Dataset extract:
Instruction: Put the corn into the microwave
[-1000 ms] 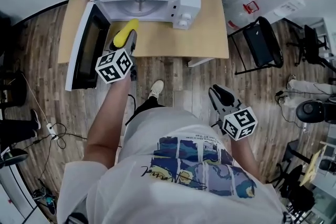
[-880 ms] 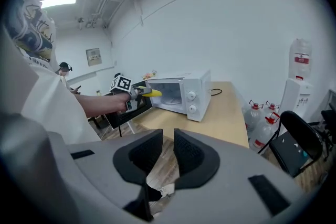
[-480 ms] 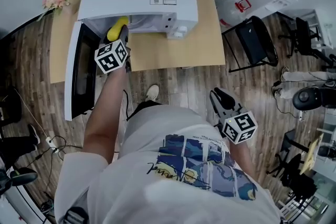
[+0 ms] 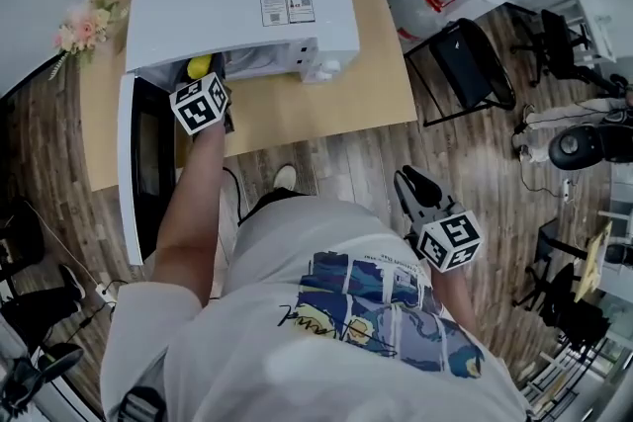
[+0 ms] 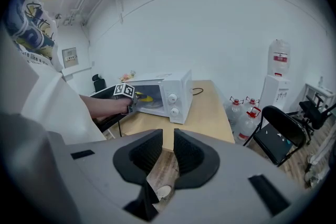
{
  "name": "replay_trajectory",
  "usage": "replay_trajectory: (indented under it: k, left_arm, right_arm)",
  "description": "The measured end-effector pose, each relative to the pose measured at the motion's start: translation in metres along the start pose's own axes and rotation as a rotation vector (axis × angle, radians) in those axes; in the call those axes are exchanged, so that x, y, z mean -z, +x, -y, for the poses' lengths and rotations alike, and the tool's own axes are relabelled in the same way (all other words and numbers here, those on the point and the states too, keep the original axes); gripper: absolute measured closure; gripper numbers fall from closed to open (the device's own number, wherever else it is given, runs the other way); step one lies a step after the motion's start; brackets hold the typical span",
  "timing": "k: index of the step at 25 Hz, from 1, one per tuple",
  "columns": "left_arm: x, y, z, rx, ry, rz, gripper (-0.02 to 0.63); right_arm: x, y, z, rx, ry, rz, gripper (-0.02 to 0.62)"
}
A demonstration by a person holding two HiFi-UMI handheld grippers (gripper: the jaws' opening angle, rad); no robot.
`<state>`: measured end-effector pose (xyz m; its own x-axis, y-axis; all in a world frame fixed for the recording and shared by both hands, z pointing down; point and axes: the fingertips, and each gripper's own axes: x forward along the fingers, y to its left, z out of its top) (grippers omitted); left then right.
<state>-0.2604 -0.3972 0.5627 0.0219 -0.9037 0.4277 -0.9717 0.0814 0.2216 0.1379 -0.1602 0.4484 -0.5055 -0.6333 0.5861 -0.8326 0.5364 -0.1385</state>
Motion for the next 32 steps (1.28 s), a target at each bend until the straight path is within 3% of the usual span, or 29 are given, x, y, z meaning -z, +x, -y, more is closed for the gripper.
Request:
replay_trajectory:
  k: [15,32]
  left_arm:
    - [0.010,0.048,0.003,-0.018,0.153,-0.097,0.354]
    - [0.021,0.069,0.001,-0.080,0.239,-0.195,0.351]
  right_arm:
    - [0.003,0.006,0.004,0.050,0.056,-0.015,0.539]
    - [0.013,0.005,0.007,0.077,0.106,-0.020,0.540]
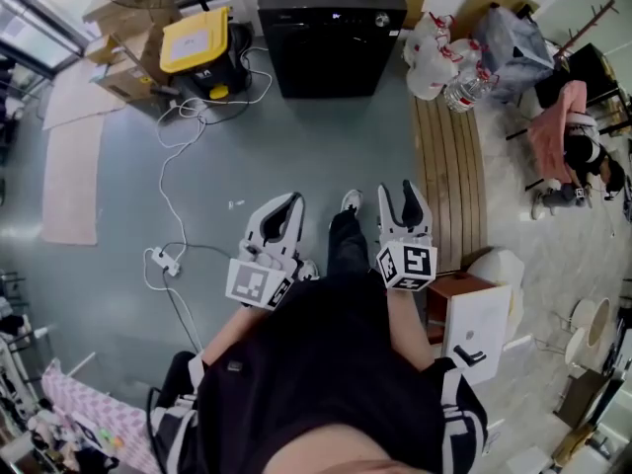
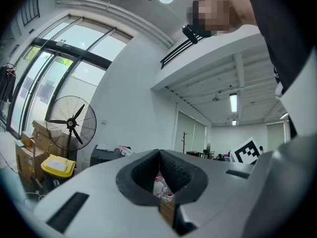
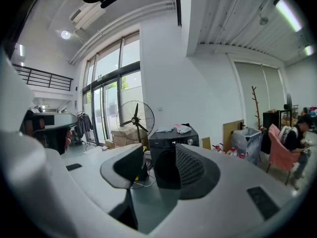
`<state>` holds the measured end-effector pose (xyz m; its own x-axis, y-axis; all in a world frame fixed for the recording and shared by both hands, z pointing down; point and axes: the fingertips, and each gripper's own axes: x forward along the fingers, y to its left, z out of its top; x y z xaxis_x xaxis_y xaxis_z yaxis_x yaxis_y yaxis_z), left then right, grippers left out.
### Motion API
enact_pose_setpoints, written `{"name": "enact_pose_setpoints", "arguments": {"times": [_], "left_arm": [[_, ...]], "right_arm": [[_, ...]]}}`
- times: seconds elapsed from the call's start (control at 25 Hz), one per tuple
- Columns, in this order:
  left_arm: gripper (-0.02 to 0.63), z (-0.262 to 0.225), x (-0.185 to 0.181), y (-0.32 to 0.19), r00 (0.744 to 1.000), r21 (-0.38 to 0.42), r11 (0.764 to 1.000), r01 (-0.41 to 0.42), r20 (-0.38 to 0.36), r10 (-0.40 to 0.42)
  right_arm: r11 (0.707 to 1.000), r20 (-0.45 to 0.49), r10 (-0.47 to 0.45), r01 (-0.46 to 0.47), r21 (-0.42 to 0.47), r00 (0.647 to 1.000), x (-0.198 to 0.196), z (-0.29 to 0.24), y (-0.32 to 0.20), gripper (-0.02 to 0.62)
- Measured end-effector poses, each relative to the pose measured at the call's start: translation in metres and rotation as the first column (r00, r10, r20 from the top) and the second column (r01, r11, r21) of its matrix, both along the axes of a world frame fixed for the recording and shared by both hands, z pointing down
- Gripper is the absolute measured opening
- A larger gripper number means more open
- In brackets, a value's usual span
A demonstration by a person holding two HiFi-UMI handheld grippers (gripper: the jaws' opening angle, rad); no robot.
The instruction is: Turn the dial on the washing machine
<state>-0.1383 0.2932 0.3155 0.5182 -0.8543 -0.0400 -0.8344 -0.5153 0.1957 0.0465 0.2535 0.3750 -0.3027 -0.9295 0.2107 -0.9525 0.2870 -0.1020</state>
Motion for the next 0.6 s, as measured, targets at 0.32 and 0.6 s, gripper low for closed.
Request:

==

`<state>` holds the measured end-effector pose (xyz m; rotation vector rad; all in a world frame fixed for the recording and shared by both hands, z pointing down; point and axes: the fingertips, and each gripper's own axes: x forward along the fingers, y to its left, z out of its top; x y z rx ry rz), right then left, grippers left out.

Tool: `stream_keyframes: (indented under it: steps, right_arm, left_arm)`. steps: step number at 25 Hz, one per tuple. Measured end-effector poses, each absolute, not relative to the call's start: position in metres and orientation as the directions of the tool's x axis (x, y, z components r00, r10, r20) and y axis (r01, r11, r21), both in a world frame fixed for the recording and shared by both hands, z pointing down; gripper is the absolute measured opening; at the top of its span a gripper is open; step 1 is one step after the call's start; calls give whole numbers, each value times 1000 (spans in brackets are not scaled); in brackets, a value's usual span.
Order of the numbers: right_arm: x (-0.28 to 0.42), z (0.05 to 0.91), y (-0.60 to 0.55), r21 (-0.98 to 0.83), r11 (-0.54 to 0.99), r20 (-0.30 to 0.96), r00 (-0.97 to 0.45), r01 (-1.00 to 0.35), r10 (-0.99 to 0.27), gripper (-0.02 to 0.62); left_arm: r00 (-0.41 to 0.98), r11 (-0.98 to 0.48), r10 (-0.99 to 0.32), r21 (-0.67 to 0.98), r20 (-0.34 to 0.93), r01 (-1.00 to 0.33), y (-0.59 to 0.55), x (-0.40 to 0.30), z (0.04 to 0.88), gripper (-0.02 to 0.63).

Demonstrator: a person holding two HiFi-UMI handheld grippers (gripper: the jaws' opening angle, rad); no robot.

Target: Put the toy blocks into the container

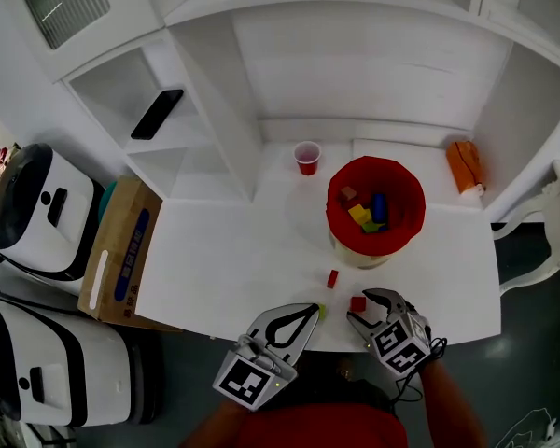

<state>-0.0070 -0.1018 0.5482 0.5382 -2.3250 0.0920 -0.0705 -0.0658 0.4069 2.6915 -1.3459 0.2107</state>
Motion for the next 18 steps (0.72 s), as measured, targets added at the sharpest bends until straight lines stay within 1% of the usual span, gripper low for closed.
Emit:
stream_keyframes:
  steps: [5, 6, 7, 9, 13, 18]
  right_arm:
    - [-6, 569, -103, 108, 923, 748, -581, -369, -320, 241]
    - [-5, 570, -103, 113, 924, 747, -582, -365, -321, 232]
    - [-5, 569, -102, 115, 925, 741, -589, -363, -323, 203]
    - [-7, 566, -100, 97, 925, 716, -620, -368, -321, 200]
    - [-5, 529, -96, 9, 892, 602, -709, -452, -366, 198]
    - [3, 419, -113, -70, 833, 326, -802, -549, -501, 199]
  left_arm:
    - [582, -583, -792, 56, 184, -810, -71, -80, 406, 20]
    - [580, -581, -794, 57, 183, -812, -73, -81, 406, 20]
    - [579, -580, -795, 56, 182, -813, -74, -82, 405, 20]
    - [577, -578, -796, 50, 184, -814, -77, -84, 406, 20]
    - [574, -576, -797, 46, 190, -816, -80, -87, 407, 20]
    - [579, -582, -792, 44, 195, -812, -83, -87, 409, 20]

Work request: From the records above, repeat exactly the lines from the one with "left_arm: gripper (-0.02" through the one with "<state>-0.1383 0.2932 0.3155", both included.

Exercise output:
  left_arm: gripper (-0.02 to 0.63), z (-0.262 to 0.225), x (-0.185 to 0.181), y (-0.32 to 0.19), r00 (0.744 to 1.000), r21 (-0.38 to 0.42), r11 (0.764 to 1.000), r01 (-0.41 to 0.42), r20 (-0.38 to 0.36), r10 (-0.40 to 0.42)
  right_arm: r11 (0.707 to 1.000), r20 (-0.45 to 0.49), r10 (-0.47 to 0.45), r01 (-0.46 to 0.47), r21 (-0.42 to 0.47), r00 (0.647 to 1.000), x (-0.198 to 0.196), z (-0.29 to 0.24), y (-0.32 to 0.20), gripper (-0.02 to 0.62)
- Measured end-effector poses, each relative to the pose measured at the call's start: translation in metres and rotation as the first column (r00, r10, r20 from the top) and the second column (r01, r11, r21) of its matrix, both along the axes of a world frame fixed for the recording and shared by both hands, z pointing down
- Gripper is the absolute measured opening
- A larger gripper number means more open
- In brackets, a value's usual span
A demonstration by a person holding two HiFi-UMI handheld grippers (gripper: the jaws' opening angle, rad); no robot.
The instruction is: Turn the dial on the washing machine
<state>-0.1383 0.2932 0.3155 0.5182 -0.8543 -0.0400 -0.8344 -0.5153 0.1957 0.0465 0.2535 0.3750 -0.3027 -0.9295 0.2107 -0.9525 0.2870 -0.1020</state>

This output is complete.